You can put the TV on every two hours to get the information you
need, but do not get hooked on its traumatic images.
- It is crucial to refocus on your resources, anything
that helps you feel calmer, stronger and more grounded refocus on
all your support systems. Do things that keep your mind occupied,
such as watching a movie, knitting, gardening, cooking, playing
with children or pets or going in nature.
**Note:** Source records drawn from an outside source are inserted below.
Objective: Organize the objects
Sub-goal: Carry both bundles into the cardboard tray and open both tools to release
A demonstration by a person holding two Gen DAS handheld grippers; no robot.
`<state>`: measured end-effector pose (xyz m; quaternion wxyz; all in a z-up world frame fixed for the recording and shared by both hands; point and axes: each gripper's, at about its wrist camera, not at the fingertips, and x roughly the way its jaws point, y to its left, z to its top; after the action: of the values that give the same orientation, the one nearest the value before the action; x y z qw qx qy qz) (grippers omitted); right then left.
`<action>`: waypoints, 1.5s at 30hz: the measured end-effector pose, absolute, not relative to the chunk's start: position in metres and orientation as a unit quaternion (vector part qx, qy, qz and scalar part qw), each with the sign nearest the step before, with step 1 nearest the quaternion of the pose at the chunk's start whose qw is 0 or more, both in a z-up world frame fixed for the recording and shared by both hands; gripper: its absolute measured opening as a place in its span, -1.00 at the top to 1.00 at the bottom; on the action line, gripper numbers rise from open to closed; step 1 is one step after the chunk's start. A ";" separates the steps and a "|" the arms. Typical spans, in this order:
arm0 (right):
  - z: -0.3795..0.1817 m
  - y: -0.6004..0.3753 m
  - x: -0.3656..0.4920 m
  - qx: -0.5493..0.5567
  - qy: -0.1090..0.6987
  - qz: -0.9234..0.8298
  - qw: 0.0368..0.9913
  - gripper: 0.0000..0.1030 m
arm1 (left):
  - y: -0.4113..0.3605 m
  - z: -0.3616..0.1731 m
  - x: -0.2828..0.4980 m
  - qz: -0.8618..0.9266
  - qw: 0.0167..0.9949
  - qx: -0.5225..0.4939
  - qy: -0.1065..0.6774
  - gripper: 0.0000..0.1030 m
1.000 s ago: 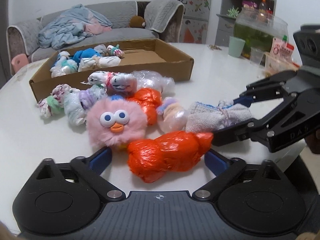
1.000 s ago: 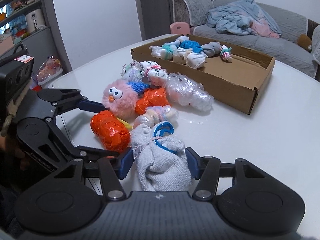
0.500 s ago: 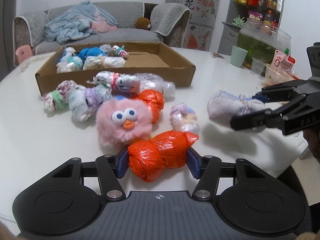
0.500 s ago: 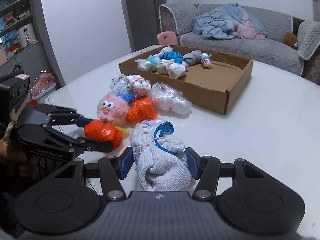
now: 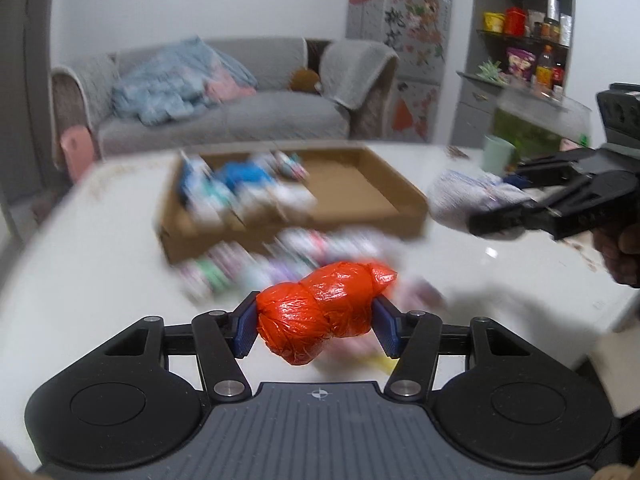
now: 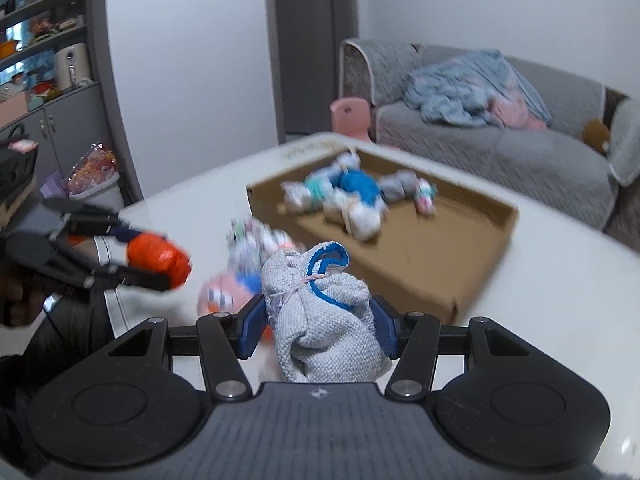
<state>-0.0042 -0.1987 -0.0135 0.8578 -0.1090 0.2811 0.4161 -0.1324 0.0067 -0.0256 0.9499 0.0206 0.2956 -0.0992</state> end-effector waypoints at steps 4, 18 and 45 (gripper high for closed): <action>0.004 -0.173 0.024 -0.116 0.270 0.436 0.850 -0.01 | 0.029 0.007 -0.088 -0.088 0.955 0.038 0.281 -0.23; -0.026 -0.096 0.129 -0.144 0.337 0.431 0.825 -0.01 | 0.041 -0.043 0.069 -0.151 0.899 0.064 0.407 -0.23; -0.064 -0.042 0.132 -0.194 0.397 0.404 0.801 -0.04 | 0.050 -0.068 0.078 -0.077 0.871 0.100 0.474 -0.19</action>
<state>0.1319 -0.0423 -0.0635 0.8013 -0.1943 0.3966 0.4036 0.0776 0.0499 -0.0679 0.8715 0.1002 0.4739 -0.0768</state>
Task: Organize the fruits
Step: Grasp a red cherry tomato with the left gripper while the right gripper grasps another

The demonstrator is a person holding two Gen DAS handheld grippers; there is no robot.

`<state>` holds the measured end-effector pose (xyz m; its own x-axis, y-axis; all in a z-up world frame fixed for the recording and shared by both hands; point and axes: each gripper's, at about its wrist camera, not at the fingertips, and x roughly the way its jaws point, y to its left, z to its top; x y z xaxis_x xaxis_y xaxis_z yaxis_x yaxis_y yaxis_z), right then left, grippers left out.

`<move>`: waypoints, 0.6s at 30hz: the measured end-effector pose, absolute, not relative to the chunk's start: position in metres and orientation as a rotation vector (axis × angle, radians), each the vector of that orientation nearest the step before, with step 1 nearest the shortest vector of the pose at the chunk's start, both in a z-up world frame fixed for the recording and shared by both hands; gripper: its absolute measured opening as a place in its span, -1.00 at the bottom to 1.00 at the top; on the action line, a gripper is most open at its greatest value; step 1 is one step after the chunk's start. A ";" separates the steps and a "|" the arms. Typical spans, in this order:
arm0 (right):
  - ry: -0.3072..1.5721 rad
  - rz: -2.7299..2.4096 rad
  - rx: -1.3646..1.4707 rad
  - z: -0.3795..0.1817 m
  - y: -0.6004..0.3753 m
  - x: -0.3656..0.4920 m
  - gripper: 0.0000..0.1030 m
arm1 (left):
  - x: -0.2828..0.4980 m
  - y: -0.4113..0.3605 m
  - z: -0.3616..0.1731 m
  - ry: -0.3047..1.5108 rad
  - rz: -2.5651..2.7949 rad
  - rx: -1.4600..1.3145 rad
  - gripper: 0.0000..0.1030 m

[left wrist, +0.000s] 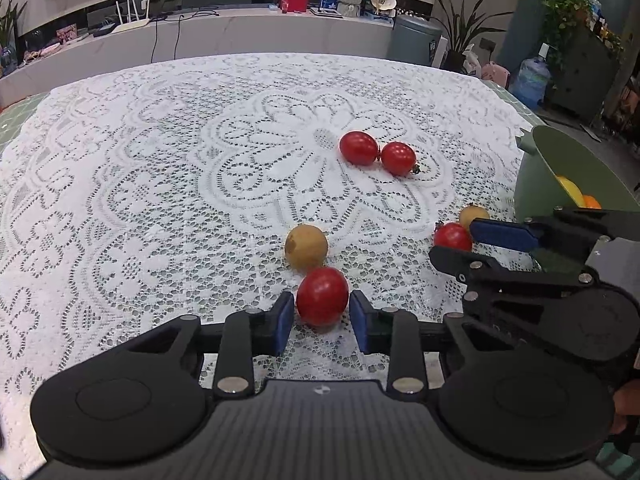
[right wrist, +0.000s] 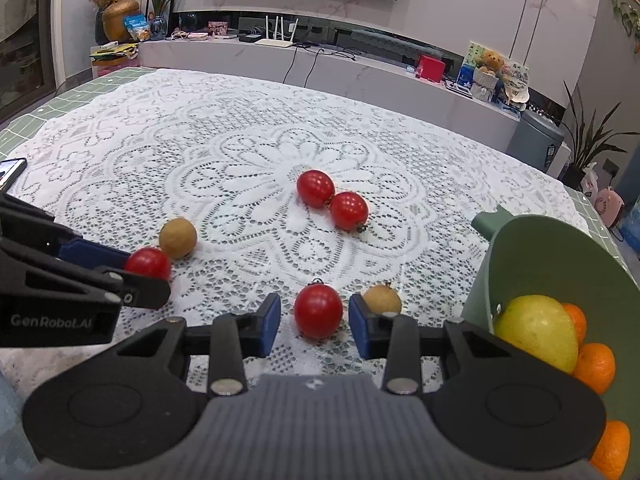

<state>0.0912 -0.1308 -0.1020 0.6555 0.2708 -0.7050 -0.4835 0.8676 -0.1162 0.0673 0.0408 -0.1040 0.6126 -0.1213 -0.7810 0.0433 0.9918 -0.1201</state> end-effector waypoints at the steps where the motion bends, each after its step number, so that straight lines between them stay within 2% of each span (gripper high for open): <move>1: 0.742 0.435 -0.308 -0.103 -0.130 0.092 -0.34 | 0.068 0.041 -0.104 0.908 -0.096 -0.092 -0.27; 7: 0.758 0.432 -0.305 -0.107 -0.129 0.096 -0.41 | 0.070 0.040 -0.105 0.909 -0.103 -0.088 -0.31; 10: 0.756 0.427 -0.307 -0.107 -0.129 0.097 -0.52 | 0.071 0.040 -0.106 0.907 -0.106 -0.088 -0.34; 18: 0.754 0.431 -0.307 -0.106 -0.130 0.097 -0.53 | 0.070 0.038 -0.105 0.911 -0.112 -0.085 -0.40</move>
<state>0.0972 -0.1299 -0.1063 0.6490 0.2652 -0.7131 -0.4805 0.8696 -0.1139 0.0698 0.0384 -0.1046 0.6078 -0.1331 -0.7828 0.0607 0.9908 -0.1213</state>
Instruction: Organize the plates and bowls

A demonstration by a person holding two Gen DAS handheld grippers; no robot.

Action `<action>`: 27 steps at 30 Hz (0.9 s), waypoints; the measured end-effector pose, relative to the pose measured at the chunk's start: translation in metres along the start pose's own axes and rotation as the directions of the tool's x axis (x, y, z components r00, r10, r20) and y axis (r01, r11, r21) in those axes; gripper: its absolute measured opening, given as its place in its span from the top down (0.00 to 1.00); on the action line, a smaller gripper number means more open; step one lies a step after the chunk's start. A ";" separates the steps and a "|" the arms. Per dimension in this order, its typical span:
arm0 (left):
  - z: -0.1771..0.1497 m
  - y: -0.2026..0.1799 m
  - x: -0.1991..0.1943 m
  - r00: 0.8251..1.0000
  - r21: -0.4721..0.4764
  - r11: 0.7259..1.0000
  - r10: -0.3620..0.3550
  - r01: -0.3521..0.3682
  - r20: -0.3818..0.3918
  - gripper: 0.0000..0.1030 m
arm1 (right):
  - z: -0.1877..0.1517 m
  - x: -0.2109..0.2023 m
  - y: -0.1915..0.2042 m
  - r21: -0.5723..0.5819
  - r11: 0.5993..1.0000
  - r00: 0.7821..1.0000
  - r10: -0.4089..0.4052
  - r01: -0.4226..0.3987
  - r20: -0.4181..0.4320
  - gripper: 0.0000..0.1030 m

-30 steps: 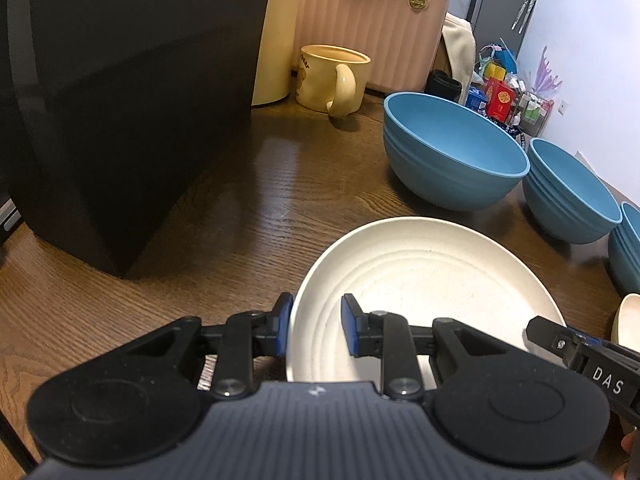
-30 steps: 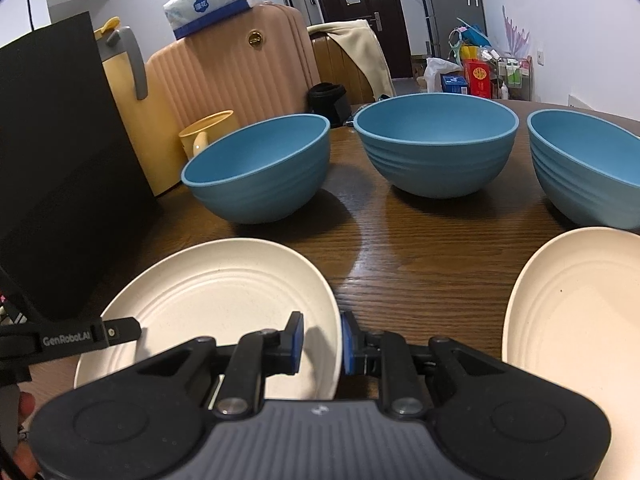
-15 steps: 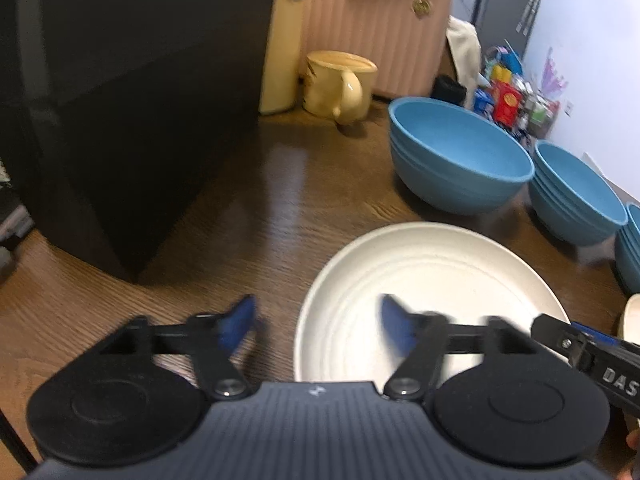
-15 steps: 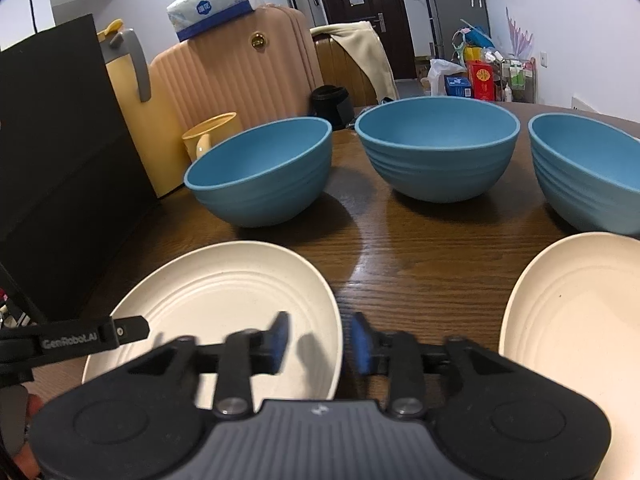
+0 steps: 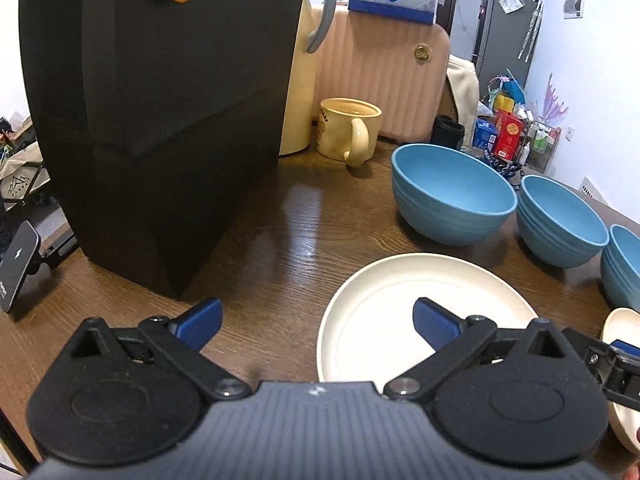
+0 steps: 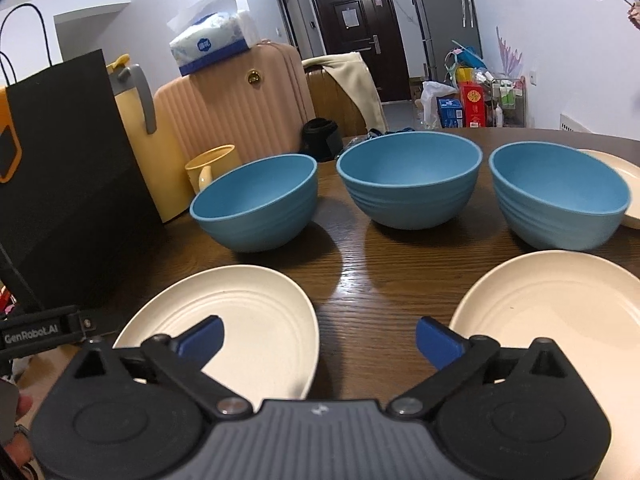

- Stay active and volunteer help in the hospitals or
give blood. You can send money or help staff help lines for
distressed people.
- Encourage people and yourself not to tell their stories
in a repetitive way which ultimately deepens the trauma, and instead
support and hear each other about this real tragedy/catastrophe, but
with interruptions of the story from beginning to end. Feel your
feelings and allow your emotions to be expressed in a rational
framework and in productive actions that you may chose to take.
This will help you to process feelings without overwhelming yourself
and not get stuck in obsessive thinking.
Psychological Response
People can have many different reactions to the tragedy.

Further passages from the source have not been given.